There is a lot of potential in this picture, isn’t there? These are three bright, amazing, happy little girls off to their very first day in the public school system.
I once read that “having children is like letting your heart walk around outside of your body.” It’s true, and sending your child off to kindergarten is a tough day for most hearts. It requires a huge leap of faith.
And having faith in your local public school is a tricky thing. On the one hand, it’s your community school. You and your friends and neighbors participate as families there, so there is often a feeling of local ownership (Go Cougars!).
Schools are staffed with good people, many of them parents too, who are there because they love working with kids. As a former teacher, I have no doubt that the faculty at public schools is putting in a tremendous effort to do the absolute best for the children in their charge.
On the other hand, there are the down sides to public school. I worry that the amount of testing required by No Child Left Behind puts an unhealthy focus on test prep and test taking.

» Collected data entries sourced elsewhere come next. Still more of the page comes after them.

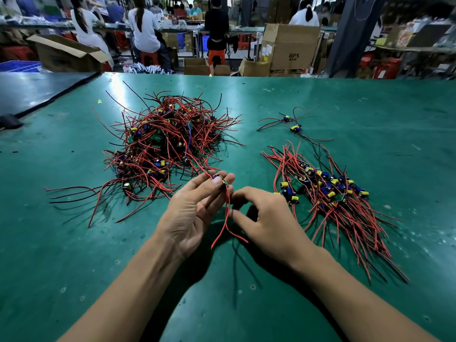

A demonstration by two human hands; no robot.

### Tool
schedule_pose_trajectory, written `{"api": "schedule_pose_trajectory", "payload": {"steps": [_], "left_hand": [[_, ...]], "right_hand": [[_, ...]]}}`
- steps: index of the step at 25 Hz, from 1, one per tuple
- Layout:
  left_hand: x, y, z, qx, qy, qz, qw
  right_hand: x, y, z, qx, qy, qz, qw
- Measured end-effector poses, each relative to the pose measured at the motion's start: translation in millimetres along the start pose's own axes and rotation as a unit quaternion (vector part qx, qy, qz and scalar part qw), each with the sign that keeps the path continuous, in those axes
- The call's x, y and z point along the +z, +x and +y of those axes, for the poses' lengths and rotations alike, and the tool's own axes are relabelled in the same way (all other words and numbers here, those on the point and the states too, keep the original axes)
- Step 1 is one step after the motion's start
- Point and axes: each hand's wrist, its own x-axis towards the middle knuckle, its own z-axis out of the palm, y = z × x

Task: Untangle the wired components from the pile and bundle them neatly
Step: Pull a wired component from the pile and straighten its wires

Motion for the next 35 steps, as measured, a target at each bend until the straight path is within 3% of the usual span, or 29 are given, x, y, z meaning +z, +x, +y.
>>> {"api": "schedule_pose_trajectory", "payload": {"steps": [4,7,10,13,15,17,20,22,23,26,31,35], "left_hand": [[1.9,-3.6,-2.6,0.002,0.017,-0.005,1.000],[3.5,-6.5,-0.1,-0.006,0.042,-0.013,0.999],[2.6,-8.6,-1.6,0.002,0.060,-0.030,0.998],[2.8,-10.3,-3.5,0.008,0.089,-0.046,0.995],[2.6,-11.2,-2.9,0.006,0.115,-0.062,0.991],[2.1,-12.8,-3.2,-0.005,0.163,-0.085,0.983],[0.0,-12.5,-7.2,-0.035,0.193,-0.090,0.976],[-0.2,-12.8,-8.5,-0.055,0.190,-0.091,0.976],[0.7,-12.8,-8.5,-0.065,0.196,-0.095,0.974],[3.6,-13.1,-7.5,-0.099,0.230,-0.097,0.963],[1.2,-16.5,-7.9,-0.091,0.244,-0.121,0.958],[-1.7,-15.4,-7.2,-0.096,0.249,-0.089,0.960]], "right_hand": [[-0.3,-2.9,-1.4,-0.008,-0.073,0.035,0.997],[1.9,-3.7,-2.5,-0.016,-0.058,0.046,0.997],[4.7,-2.1,-4.8,-0.005,0.024,0.103,0.994],[2.7,2.5,-12.1,0.081,0.205,0.129,0.967],[-4.2,8.3,-17.3,0.151,0.370,0.109,0.910],[-15.3,14.2,-19.9,0.221,0.516,0.075,0.824],[-31.4,17.0,-19.0,0.272,0.653,-0.013,0.707],[-37.9,16.0,-17.5,0.281,0.693,-0.063,0.661],[-40.0,15.2,-17.4,0.289,0.692,-0.083,0.656],[-40.0,14.6,-17.9,0.320,0.634,-0.134,0.691],[-22.4,12.4,-10.0,0.323,0.419,-0.099,0.843],[-12.7,10.4,-7.0,0.286,0.368,-0.025,0.884]]}}
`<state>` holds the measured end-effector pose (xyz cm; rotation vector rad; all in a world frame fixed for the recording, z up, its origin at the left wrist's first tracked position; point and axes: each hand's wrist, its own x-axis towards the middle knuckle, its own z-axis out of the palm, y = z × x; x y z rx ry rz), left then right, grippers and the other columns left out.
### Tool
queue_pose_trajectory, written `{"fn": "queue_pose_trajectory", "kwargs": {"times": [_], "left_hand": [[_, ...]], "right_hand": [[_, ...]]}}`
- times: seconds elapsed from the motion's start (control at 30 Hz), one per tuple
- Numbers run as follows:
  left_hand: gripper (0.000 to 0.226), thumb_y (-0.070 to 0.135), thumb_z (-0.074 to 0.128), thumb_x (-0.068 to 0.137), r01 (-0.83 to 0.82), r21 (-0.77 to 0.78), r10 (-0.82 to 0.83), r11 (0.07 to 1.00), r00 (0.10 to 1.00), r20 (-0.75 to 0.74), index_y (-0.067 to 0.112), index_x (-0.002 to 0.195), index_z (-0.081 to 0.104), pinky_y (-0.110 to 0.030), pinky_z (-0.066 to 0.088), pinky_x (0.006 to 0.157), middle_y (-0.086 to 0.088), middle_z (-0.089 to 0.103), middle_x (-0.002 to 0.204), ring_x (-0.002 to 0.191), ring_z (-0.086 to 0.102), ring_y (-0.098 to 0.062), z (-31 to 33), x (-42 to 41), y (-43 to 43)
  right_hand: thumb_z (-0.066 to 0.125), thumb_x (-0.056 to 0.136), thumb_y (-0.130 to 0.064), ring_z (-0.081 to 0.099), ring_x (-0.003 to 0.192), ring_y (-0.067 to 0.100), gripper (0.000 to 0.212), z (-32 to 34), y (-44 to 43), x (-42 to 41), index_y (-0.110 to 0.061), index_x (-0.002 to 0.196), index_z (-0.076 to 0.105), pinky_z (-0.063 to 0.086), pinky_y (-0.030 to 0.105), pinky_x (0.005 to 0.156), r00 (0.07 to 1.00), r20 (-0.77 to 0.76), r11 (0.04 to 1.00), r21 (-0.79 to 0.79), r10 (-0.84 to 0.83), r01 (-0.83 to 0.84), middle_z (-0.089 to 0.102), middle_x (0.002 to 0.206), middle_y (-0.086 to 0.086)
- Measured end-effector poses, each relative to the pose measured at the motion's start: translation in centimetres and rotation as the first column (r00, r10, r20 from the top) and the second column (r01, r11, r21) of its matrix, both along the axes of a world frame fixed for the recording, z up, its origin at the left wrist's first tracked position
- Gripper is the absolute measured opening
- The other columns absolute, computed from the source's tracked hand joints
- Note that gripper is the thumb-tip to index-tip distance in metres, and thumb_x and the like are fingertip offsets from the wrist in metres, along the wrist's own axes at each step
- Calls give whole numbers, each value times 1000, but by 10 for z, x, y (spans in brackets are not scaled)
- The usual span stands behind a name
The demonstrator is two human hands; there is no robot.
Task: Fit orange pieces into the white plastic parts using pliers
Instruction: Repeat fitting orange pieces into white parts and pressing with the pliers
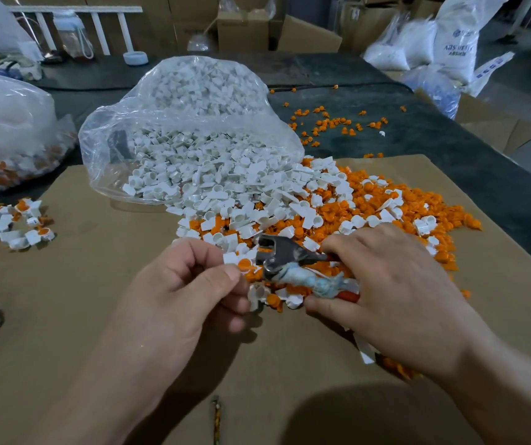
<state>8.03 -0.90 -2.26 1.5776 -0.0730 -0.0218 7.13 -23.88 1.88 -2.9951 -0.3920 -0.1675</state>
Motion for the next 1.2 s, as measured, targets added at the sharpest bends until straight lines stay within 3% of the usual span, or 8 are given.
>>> {"fn": "queue_pose_trajectory", "kwargs": {"times": [0.13, 0.23, 0.37, 0.53, 0.63, 0.8, 0.93, 1.2], "left_hand": [[12, 32, 73, 69, 10, 13, -8, 1000, 994, -108, 25, 67, 63, -44, 57, 71, -12, 77, 80, 75, 76, -28, -2, -4, -6], [29, 11, 70, 86, -3, -31, -1, 1000, 991, -130, 26, 62, 63, -38, 58, 66, -13, 77, 78, 78, 77, -29, 0, -5, -8], [27, 27, 92, 58, 62, -66, -65, 996, 996, -53, 21, 68, 68, -22, 55, 51, -14, 73, 72, 61, 73, -24, 10, -11, -17], [49, 39, 93, 49, 173, -86, -174, 981, 985, 3, 30, 94, 75, -25, 58, 63, -13, 72, 82, 70, 70, -24, 9, -11, -17], [45, 44, 87, 52, 185, 12, -185, 983, 983, 17, 30, 93, 76, -21, 57, 63, -6, 74, 78, 69, 71, -19, 8, -11, -15], [39, 54, 82, 57, 223, 151, -226, 963, 974, 6, 33, 87, 71, -26, 56, 55, -1, 69, 71, 62, 69, -18, 9, -15, -13], [54, 79, 71, 58, 169, 385, -234, 907, 964, 129, 44, 99, 66, -27, 58, 55, 11, 71, 78, 64, 70, -8, 17, -20, -10], [28, 54, 59, 76, -7, 606, -296, 796, 868, 399, 47, 103, 56, 4, 39, 65, 39, 60, 92, 79, 57, 19, 32, -27, -15]], "right_hand": [[33, 73, -75, 39, 107, 16, 70, -3, 4, 6, -32, 126, 48, 31, 36, 93, 999, 18, 998, -36, -45, 46, 52, 112, -9], [40, 81, -68, 43, 110, 18, 59, 0, 3, 4, -27, 121, 55, 33, 38, 96, 993, 114, 998, 52, -40, 35, 54, 113, -7], [52, 87, -52, 52, 87, 13, 32, 3, 18, -6, -25, 103, 61, 41, 35, 77, 967, 223, 964, 207, 122, -169, 59, 94, -10], [50, 95, -30, 58, 75, 18, 20, 5, 24, -11, -19, 93, 67, 48, 39, 66, 942, 208, 934, 188, 264, -303, 62, 83, -5], [41, 95, -33, 59, 76, 20, 31, 9, 24, -12, -17, 98, 67, 50, 41, 67, 941, 133, 936, 133, 310, -326, 63, 85, -2], [57, 95, -23, 54, 84, 17, 13, 12, 29, -11, -19, 105, 64, 45, 31, 71, 936, 12, 931, 95, 352, -352, 61, 94, -2], [36, 100, -36, 45, 82, 8, 22, 10, 27, -13, -26, 96, 55, 43, 28, 70, 931, 9, 908, 220, 364, -357, 50, 89, -11], [33, 95, -43, 46, 72, 4, 25, 9, 24, -17, -31, 85, 52, 41, 23, 57, 937, 66, 868, 358, 344, -344, 46, 76, -17]]}}
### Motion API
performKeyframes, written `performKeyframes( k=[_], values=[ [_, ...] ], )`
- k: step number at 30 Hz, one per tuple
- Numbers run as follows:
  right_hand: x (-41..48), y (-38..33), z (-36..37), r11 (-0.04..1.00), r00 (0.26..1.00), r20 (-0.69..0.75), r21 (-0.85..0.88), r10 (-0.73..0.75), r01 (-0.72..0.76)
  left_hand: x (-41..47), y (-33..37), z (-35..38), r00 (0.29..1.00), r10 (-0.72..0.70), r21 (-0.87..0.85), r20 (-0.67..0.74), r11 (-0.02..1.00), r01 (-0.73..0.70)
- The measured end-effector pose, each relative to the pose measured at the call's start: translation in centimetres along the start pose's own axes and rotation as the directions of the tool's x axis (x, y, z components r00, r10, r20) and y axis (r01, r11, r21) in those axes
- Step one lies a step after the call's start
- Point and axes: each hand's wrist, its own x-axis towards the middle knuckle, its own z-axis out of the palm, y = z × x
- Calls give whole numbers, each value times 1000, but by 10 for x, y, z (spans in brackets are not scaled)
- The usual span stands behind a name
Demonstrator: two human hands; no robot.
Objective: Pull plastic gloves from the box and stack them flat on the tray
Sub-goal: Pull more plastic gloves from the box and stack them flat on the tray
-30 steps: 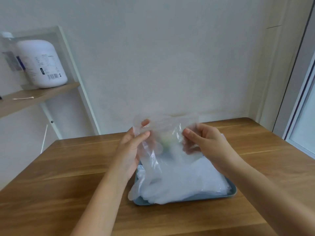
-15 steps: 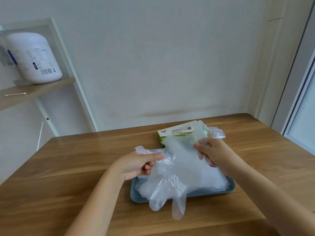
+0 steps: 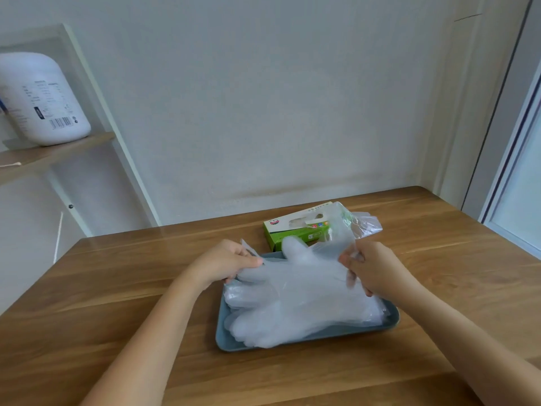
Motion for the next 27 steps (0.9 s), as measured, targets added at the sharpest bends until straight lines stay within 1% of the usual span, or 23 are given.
performKeyframes(
  k=[2, 3, 4, 5, 6, 7, 8, 10, 12, 14, 16, 18, 21, 24, 27],
  values=[
    [-1, 3, 1, 999, 1000, 2, -27, 21, -21, 3, -2, 0, 996, -6, 89, -90, 996, 14],
    [-1, 4, 2, 999, 1000, 6, -40, 31, -30, 4, -3, 1, 984, -1, 150, -179, 988, 28],
    [-1, 5, 4, 998, 999, 12, -50, 42, -41, 2, -2, 1, 956, 21, 221, -293, 974, 46],
    [-1, 6, 6, 997, 999, 15, -52, 52, -51, -2, 1, 2, 913, 58, 275, -404, 960, 61],
    [-1, 6, 7, 997, 998, 13, -48, 59, -58, -6, 7, 6, 869, 119, 307, -480, 951, 40],
    [-1, 7, 8, 997, 998, 7, -37, 61, -60, -11, 14, 11, 839, 194, 316, -508, 948, -27],
    [-1, 7, 9, 998, 998, -2, -27, 62, -62, -17, 22, 19, 823, 276, 307, -497, 943, -130],
    [-1, 7, 9, 997, 997, -18, -25, 73, -73, -27, 34, 42, 815, 418, 291, -401, 902, -319],
    [-3, 8, 9, 996, 997, -19, -35, 80, -80, -31, 36, 68, 815, 505, 328, -283, 850, -413],
    [-5, 9, 9, 996, 997, -6, -52, 77, -77, -29, 28, 87, 833, 527, 381, -171, 815, -437],
    [-6, 9, 6, 993, 998, 13, -102, 65, -64, -25, 17, 98, 852, 515, 423, -97, 796, -433],
    [-3, 9, 1, 989, 999, 35, -150, 4, 1, -20, 8, 102, 857, 510, 426, -74, 793, -435],
    [9, 0, -13, 980, 991, 75, -155, -114, 125, -15, 0, 103, 862, 501, 404, -80, 807, -431],
    [27, -19, -21, 950, 949, 266, -215, -167, 228, -15, -3, 104, 848, 524, 411, -76, 792, -452],
    [43, -37, -17, 870, 853, 490, -323, -182, 371, -15, -5, 104, 838, 542, 417, -60, 777, -472]
  ],
)
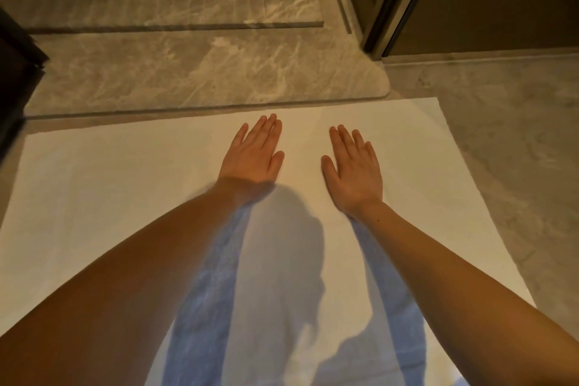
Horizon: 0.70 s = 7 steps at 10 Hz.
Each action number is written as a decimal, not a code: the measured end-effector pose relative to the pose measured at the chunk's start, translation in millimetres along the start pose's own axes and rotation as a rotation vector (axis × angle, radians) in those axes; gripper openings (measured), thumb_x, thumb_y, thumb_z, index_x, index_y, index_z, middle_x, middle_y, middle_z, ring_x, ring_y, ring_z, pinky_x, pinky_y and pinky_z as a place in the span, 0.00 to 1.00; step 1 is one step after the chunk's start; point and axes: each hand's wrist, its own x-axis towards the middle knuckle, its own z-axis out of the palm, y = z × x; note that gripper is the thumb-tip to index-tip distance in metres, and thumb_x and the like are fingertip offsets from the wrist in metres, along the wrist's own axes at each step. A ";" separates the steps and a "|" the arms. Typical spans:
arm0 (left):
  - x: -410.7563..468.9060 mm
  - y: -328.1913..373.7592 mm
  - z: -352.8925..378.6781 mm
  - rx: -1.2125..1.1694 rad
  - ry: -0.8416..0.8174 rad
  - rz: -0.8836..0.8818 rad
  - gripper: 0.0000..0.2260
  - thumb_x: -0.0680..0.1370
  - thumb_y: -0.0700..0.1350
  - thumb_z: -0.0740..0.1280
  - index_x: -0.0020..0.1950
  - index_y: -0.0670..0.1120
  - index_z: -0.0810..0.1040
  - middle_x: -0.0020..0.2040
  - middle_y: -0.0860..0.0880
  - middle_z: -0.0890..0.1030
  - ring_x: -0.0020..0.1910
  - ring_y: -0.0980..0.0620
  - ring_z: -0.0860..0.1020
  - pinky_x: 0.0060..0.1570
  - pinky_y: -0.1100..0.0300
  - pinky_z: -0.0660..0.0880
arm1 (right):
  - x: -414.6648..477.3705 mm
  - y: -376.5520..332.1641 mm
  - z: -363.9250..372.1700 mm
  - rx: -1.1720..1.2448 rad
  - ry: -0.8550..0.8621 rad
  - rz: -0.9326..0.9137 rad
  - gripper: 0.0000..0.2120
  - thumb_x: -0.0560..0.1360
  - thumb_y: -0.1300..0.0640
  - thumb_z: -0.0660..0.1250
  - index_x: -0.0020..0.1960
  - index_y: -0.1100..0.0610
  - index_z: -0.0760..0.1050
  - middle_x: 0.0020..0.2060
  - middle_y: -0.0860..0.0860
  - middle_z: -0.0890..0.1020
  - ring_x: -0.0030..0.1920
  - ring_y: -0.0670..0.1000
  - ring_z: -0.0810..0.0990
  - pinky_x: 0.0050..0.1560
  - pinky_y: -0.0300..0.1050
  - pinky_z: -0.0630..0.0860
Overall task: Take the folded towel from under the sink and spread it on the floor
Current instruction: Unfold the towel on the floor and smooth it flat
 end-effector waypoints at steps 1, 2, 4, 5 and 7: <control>-1.1 -0.5 0.9 -0.007 0.012 0.001 0.28 0.82 0.53 0.44 0.81 0.46 0.49 0.81 0.50 0.49 0.79 0.54 0.46 0.77 0.52 0.41 | -1.9 -0.3 -1.0 -0.024 -0.004 -0.010 0.29 0.82 0.43 0.44 0.80 0.49 0.46 0.79 0.47 0.50 0.79 0.50 0.45 0.78 0.50 0.42; 1.5 -0.1 0.7 -0.002 0.003 0.009 0.29 0.81 0.54 0.43 0.81 0.46 0.49 0.81 0.50 0.49 0.79 0.54 0.46 0.77 0.52 0.42 | -3.7 -0.2 -1.4 -0.030 -0.004 0.010 0.28 0.82 0.44 0.44 0.80 0.50 0.46 0.79 0.47 0.50 0.79 0.50 0.45 0.78 0.50 0.43; 0.4 -2.4 2.3 0.013 0.010 0.015 0.29 0.81 0.54 0.43 0.81 0.45 0.49 0.81 0.49 0.50 0.79 0.53 0.47 0.77 0.52 0.42 | -7.6 -4.8 -0.3 -0.032 0.003 0.017 0.28 0.82 0.44 0.44 0.80 0.50 0.46 0.79 0.47 0.51 0.79 0.51 0.45 0.78 0.50 0.43; 1.1 -2.1 1.7 0.011 0.016 0.021 0.28 0.82 0.54 0.45 0.80 0.45 0.49 0.81 0.48 0.50 0.79 0.52 0.48 0.77 0.52 0.42 | -6.4 -3.8 -1.2 -0.034 -0.004 0.019 0.28 0.82 0.44 0.44 0.80 0.50 0.46 0.79 0.47 0.51 0.79 0.51 0.45 0.78 0.51 0.43; 0.7 -1.1 0.6 0.001 0.020 0.025 0.28 0.82 0.54 0.45 0.80 0.44 0.50 0.81 0.47 0.51 0.79 0.51 0.48 0.77 0.51 0.43 | -2.9 -3.8 -0.6 -0.037 -0.008 0.002 0.28 0.82 0.44 0.46 0.80 0.50 0.46 0.80 0.48 0.51 0.79 0.51 0.45 0.78 0.51 0.43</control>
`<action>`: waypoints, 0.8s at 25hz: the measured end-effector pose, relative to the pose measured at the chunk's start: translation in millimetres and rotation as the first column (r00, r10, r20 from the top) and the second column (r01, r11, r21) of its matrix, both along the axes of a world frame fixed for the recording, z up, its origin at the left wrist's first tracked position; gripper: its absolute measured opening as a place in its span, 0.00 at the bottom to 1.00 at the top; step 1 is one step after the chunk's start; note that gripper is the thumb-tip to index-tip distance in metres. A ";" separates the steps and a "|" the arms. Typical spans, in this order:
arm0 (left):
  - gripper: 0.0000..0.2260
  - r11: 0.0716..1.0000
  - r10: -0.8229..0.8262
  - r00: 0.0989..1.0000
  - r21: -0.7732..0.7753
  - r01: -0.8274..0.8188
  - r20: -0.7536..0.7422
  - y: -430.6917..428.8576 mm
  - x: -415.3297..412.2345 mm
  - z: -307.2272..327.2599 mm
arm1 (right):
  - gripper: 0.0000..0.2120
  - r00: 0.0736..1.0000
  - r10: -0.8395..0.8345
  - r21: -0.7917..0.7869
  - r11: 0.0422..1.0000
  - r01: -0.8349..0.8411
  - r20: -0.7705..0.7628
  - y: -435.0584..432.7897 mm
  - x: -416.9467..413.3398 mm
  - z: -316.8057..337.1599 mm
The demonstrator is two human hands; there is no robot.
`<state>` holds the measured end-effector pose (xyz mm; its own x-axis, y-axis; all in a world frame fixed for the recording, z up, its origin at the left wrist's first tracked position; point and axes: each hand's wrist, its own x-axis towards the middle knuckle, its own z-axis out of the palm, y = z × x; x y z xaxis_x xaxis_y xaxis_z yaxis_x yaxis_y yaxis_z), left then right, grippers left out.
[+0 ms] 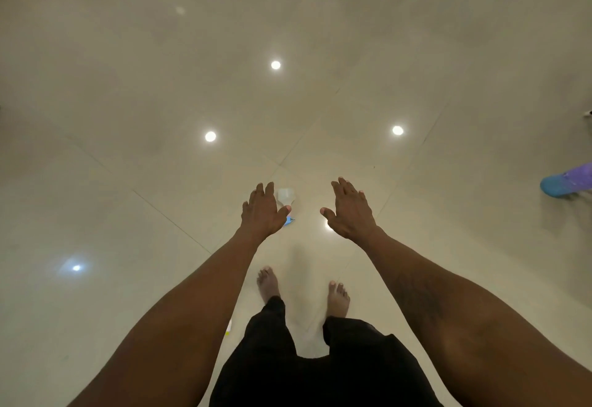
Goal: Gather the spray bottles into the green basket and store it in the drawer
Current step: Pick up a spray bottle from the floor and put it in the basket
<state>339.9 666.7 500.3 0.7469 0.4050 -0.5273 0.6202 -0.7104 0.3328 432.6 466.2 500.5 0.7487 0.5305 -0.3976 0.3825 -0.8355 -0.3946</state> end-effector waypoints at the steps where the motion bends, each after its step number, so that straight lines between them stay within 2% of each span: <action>1: 0.36 1.000 -0.011 1.000 -0.011 0.011 -0.010 11.0 3.2 -6.7 | 0.34 1.000 -0.018 0.000 1.000 0.018 -0.012 11.0 1.2 -6.6; 4: 0.36 0.997 -0.078 0.996 -0.028 0.077 -0.038 49.8 15.4 -33.5 | 0.34 0.994 -0.103 0.017 0.994 0.104 -0.045 49.4 3.9 -35.3; 8: 0.36 0.997 -0.026 0.998 -0.077 0.021 -0.064 91.5 33.8 -94.6 | 0.34 0.965 -0.213 0.070 0.972 0.225 -0.151 98.4 7.9 -92.4; 12: 0.37 0.982 0.066 0.991 -0.168 -0.085 -0.115 104.1 55.1 -208.8 | 0.32 0.937 -0.264 0.041 0.959 0.280 -0.231 131.0 24.5 -202.8; 20: 0.34 0.917 0.241 0.948 -0.271 -0.293 -0.207 98.0 93.4 -490.1 | 0.31 0.868 -0.349 -0.027 0.931 0.364 -0.354 171.0 51.8 -486.4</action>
<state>433.3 764.7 10.2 0.5239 0.3841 -0.7603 0.8373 -0.3958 0.3771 484.3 637.2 14.1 0.7076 0.2743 -0.6512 -0.1060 -0.8699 -0.4817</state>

I worry that the purpose of these tests, to judge individual teachers and schools against one another, takes the responsibility for success away from the students and families and puts it in the hands of the teachers and schools.
I worry that our nation’s desire to fight to the top of the international list of the best educated by pushing academics over play in the early grades, and academics over vocational training in the later grades, creates an atmosphere of frustration and anxiety in classrooms.
I worry that all of this together diminishes the love of learning that so many kids start out with. Teachers and schools have such a tremendous responsibility, can they really accomplish all that we expect of them?
Such is the lot of the average American family. What can we do to make it better?
We can take some of the responsibility back. We can give our teachers and schools our support and appreciation. We can lobby for the practices we think make the best schools. We can try to send our kids prepared and encourage them to take responsibility for themselves and their own education. And we can support organizations, like CLiF, that aim to supplement what local school districts provide.
If we all do a little to help our kids and our schools match the potential they start out with, when all is said and done, we will have done a great thing.